:: Brief ::
Copy each line below exactly as it appears. Pictures are to be omitted.

---------------

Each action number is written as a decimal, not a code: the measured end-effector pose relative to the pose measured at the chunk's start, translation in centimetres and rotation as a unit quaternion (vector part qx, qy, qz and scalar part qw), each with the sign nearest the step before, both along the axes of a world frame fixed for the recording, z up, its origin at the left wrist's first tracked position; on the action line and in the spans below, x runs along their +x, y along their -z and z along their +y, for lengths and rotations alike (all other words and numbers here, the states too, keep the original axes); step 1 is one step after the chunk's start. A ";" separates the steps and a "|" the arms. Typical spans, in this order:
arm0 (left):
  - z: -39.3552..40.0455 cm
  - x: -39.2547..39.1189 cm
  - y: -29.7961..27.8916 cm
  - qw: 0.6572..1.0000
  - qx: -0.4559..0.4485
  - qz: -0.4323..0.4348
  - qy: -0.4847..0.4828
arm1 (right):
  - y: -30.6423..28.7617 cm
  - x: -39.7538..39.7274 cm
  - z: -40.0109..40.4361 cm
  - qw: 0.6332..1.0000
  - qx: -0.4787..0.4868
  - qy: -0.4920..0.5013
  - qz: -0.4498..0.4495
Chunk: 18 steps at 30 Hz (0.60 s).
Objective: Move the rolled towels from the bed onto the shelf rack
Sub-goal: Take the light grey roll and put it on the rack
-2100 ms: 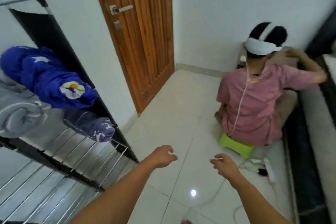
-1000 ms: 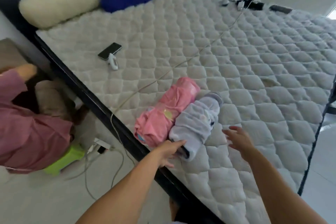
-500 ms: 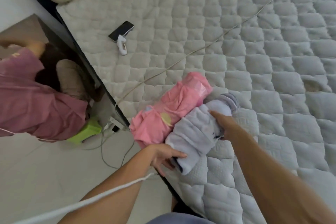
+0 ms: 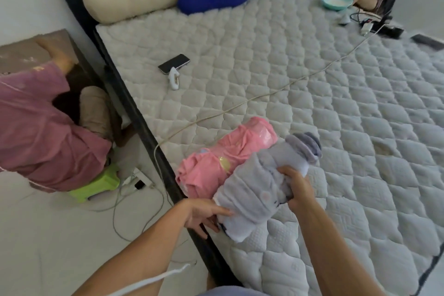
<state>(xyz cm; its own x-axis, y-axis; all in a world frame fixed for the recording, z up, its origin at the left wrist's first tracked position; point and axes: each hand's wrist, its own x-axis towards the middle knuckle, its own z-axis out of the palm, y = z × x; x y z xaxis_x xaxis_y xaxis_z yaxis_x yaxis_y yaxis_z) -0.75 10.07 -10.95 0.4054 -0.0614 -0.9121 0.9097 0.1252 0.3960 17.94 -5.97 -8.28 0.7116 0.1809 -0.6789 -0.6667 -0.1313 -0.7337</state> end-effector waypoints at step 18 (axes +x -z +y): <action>-0.2 -38.2 -9.0 0.782 0.091 -0.213 -0.579 | -15.6 -35.2 13.4 0.896 0.203 -0.342 -0.200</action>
<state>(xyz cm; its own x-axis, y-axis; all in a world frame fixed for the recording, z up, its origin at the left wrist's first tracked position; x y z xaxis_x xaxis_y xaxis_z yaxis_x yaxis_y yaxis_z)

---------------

:: Task result ::
Each action number is written as a decimal, not a code: the measured end-effector pose relative to the pose measured at the chunk's start, translation in centimetres and rotation as a unit quaternion (vector part qx, qy, qz and scalar part qw), each with the sign nearest the step before, both along the axes of a world frame fixed for the recording, z up, its origin at the left wrist's first tracked position; on the action line and in the spans below, x runs along their +x, y along their -z and z along their +y, for lengths and rotations alike (all other words and numbers here, the states too, keep the original axes); step 1 is one step after the chunk's start. A ";" separates the steps and a "|" the arms. Typical spans, in this order:
arm0 (left):
  - z: -39.3552..40.0455 cm
  - x: -39.2547..39.1189 cm
  - y: -29.7961..27.8916 cm
  - qw: 0.6572..1.0000
  - qx: -0.4559..0.4485
  - qz: -0.4323..0.4348
  - qy: -0.4847..0.4828
arm1 (right):
  - y: -30.6423..28.7617 cm
  - x: -39.7538..39.7274 cm
  - z: -40.0109..40.4361 cm
  - qw: 0.6332..1.0000
  - qx: -0.4787..0.4868
  - qy: -0.4920..0.5013
  - qz: -0.4498..0.4495
Chunk: 18 steps at 30 Hz (0.60 s).
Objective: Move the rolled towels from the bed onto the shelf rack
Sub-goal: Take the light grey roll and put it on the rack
-2100 ms: 
-1000 ms: 
-500 ms: 
+0 ms: 
<state>(xyz cm; its own x-axis, y-axis; all in a world frame fixed for the recording, z up, its origin at the left wrist's first tracked position; point and axes: each hand's wrist, its own x-axis towards the middle knuckle, its own z-axis out of the palm, y = z × x; x y z xaxis_x xaxis_y xaxis_z yaxis_x yaxis_y yaxis_z) -0.75 10.07 -10.95 0.4054 -0.0614 -0.9121 0.9097 0.1252 0.3960 17.94 -5.97 -8.28 0.7116 0.1809 -0.6789 -0.6667 -0.1313 -0.7337</state> end-effector waypoints at step 18 (axes +x -z +y): <action>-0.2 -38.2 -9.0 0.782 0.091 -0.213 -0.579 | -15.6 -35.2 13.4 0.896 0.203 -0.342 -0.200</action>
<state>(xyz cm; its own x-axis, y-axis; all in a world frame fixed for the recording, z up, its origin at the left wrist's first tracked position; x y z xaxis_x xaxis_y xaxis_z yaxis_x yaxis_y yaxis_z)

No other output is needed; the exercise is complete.